Buy "You Must Be Joking" here:
Monday, October 19, 2015
Something big is coming! Until then, let's hear it for the senior crowd!
An 85-year-old widow went on a blind date with a 90-year-old man.
When she returned to her daughter's house later that night, she seemed upset.
"What happened, Mother?" the daughter asked.
"I had to slap his face three times!"
"You mean he got fresh?"
"No," she answered. "I thought he was dead!"
Wednesday, October 14, 2015
couple of one liners
The only time incorrectly isn’t spelled incorrectly is when
it’s spelled incorrectly.
“I’m sorry” and “I apologize” mean the same thing… except
when you’re at a funeral.
I'll stop at nothing to avoid using negative numbers.
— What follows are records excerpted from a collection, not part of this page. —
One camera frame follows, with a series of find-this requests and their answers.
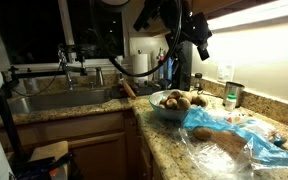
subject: upper cabinet
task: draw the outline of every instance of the upper cabinet
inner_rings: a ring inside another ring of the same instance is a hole
[[[213,19],[236,11],[254,7],[260,4],[274,0],[189,0],[193,14],[203,12],[207,19]],[[144,7],[145,0],[132,0],[125,10],[125,19],[130,35],[137,32],[133,25]],[[148,33],[149,36],[163,35],[169,30],[163,25],[160,18],[150,19],[148,29],[141,30],[142,33]]]

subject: blue bowl
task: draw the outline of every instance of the blue bowl
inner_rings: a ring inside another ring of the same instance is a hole
[[[156,92],[150,96],[149,101],[154,110],[154,113],[158,117],[171,121],[182,121],[188,114],[188,111],[164,109],[159,107],[162,98],[168,97],[173,91],[174,89]]]

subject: white wall
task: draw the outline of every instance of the white wall
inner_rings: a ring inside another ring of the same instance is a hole
[[[288,17],[214,32],[210,58],[193,51],[192,73],[215,80],[220,63],[234,63],[233,81],[249,90],[288,101]]]

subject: dark window
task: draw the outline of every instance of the dark window
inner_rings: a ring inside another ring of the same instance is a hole
[[[0,0],[0,34],[11,64],[58,62],[65,44],[57,0]]]
[[[95,3],[95,18],[104,40],[106,53],[99,45],[91,20],[89,0],[68,0],[75,44],[88,44],[87,58],[103,58],[109,55],[124,55],[122,14],[105,11]]]

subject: paper towel
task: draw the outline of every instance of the paper towel
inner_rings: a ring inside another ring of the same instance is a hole
[[[133,73],[141,74],[148,71],[148,54],[137,54],[132,56],[133,61]],[[144,77],[134,77],[134,82],[139,83],[139,81],[148,81],[148,76]]]

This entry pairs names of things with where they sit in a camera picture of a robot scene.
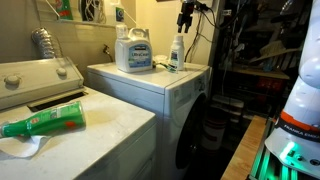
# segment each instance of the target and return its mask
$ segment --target white washer
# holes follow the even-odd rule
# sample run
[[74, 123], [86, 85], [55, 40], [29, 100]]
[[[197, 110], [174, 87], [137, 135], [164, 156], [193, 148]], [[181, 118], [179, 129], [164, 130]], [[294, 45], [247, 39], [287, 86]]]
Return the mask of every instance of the white washer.
[[88, 77], [92, 88], [156, 113], [156, 179], [178, 180], [200, 140], [210, 70], [186, 63], [178, 73], [158, 66], [125, 73], [109, 63], [88, 66]]
[[86, 119], [86, 127], [51, 137], [32, 157], [16, 158], [0, 149], [1, 179], [154, 177], [155, 114], [82, 82], [68, 58], [0, 64], [0, 124], [30, 117], [29, 107], [73, 101], [81, 102]]

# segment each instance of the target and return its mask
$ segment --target dryer door
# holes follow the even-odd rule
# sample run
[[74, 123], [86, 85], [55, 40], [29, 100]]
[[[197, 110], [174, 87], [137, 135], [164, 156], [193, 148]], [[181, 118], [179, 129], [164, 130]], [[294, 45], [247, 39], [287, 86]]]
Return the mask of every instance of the dryer door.
[[200, 94], [193, 104], [183, 126], [176, 151], [176, 166], [178, 169], [187, 167], [196, 153], [201, 138], [205, 100], [205, 94]]

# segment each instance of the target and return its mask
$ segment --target washer lid
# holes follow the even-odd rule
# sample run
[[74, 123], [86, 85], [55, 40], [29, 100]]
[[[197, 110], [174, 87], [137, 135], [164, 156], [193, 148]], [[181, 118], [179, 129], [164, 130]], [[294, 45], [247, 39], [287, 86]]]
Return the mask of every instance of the washer lid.
[[138, 86], [149, 91], [164, 94], [167, 86], [189, 76], [190, 74], [205, 69], [206, 65], [185, 63], [183, 71], [168, 72], [164, 67], [157, 66], [148, 71], [126, 73], [118, 70], [115, 63], [96, 64], [88, 66], [88, 72], [106, 78], [114, 79], [133, 86]]

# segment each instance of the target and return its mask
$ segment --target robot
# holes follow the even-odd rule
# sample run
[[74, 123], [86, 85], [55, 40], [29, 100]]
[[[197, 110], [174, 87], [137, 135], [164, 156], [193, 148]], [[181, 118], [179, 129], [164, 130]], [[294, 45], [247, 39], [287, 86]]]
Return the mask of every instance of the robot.
[[[197, 5], [198, 1], [184, 0], [179, 33], [184, 24], [188, 32]], [[264, 143], [285, 166], [320, 179], [320, 0], [313, 0], [299, 76]]]

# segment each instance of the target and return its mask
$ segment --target green light
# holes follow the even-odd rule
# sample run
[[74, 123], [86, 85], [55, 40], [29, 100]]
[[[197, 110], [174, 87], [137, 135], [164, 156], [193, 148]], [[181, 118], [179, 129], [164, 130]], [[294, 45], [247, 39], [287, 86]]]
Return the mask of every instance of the green light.
[[289, 142], [287, 144], [287, 146], [283, 149], [283, 151], [281, 152], [280, 154], [280, 158], [282, 160], [286, 159], [287, 157], [287, 154], [293, 149], [293, 147], [295, 146], [295, 143], [294, 142]]

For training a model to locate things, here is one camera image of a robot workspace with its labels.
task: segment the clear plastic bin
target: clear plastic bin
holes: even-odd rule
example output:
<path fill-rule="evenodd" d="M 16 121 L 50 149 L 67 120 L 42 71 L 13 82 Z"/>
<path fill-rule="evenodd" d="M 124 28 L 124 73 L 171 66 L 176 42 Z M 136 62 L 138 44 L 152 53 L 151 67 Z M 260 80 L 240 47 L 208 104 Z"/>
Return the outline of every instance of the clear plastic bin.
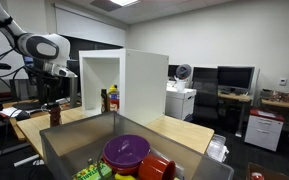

Here's a joke for October!
A recently divorced woman moved back to her home town hoping
to start over again. While making a dentist appointment she was surprised to
see she recognized the dentist’s name as a good looking boy from her high
school almost 25 years earlier. However, upon walking into the dentist’s
office, she quickly realized he must be someone else. He was bald, had a big
beer belly, and looked a lot older. Just to be sure though, on her way out she
asked him if he went to the high school that she had attended.
“Yeah”, he responded, “I graduated in 91.”
“Oh my gosh”, the woman excitedly said “you were in my class.”
“Really”, he said that’s interesting, “what class did you teach?”
“Yeah”, he responded, “I graduated in 91.”
“Oh my gosh”, the woman excitedly said “you were in my class.”
“Really”, he said that’s interesting, “what class did you teach?”